2Amount represents less than $(0.005) per share.
See accompanying Notes to Financial Statements.
13
MCN | Madison Covered Call & Equity Strategy Fund | December 31, 2013
Notes to Financial Statements
1. Organization
Madison Covered Call & Equity Strategy Fund (the “Fund”) was organized as a Delaware statutory trust on May 6, 2004. The Fund is registered as a diversified, closed-end management investment company under the Investment Company Act of 1940, as amended, and the Securities Act of 1933, as amended. Prior to January 1, 2013, the Fund was known as the Madison/Claymore Covered Call & Equity Strategy Fund.

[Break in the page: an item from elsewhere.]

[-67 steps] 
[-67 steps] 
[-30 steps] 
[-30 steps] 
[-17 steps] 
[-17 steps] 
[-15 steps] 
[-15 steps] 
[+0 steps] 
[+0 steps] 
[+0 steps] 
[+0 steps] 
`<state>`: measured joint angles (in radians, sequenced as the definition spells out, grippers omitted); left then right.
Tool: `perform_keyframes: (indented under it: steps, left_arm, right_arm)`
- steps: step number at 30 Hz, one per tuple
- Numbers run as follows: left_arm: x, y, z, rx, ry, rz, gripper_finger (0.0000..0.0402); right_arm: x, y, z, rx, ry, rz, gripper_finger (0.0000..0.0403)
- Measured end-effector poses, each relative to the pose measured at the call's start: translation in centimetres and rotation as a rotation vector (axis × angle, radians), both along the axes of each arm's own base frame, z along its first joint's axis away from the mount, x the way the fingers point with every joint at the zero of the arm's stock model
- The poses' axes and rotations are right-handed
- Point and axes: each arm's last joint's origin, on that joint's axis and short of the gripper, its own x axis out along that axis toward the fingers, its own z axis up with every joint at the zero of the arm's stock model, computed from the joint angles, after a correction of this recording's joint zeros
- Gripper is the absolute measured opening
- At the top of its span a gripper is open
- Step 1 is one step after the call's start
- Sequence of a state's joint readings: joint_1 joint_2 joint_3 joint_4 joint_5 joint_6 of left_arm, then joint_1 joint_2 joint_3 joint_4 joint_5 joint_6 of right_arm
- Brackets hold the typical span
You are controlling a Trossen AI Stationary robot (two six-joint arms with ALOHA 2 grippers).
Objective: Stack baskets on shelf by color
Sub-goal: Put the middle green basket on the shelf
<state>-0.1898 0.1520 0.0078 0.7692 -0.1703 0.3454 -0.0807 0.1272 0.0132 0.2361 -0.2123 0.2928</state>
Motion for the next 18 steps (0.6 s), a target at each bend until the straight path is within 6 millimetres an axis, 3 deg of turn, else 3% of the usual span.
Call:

The Fund’s primary investment objective is to provide a high level of current income and current gains, with a secondary objective of long-term capital appreciation. The Fund will, under normal market conditions, pursue its primary investment objective by allocating at least 80% of total assets to an integrated investment strategy pursuant to which the Fund invests in a portfolio of equity securities consisting primarily of high quality, large capitalization common stocks that are, in the view of Madison Asset Management, LLC, the Fund’s Investment Adviser (the “Adviser“), selling at a reasonable price in relation to their long-term earnings growth rates and writes (sells) covered call options against a portion of the equity securities held; pending investment in equity securities or covered call options, assets of the Fund allocated to its integrated investment strategy will be held in cash or cash equivalents. The Fund seeks to produce a high level of current income and gains through premiums received from writing options and, to a lesser extent, from dividends. There can be no assurance that the Fund will achieve its investment objectives. The Fund’s investment objectives are considered fundamental and may not be changed without shareholder approval.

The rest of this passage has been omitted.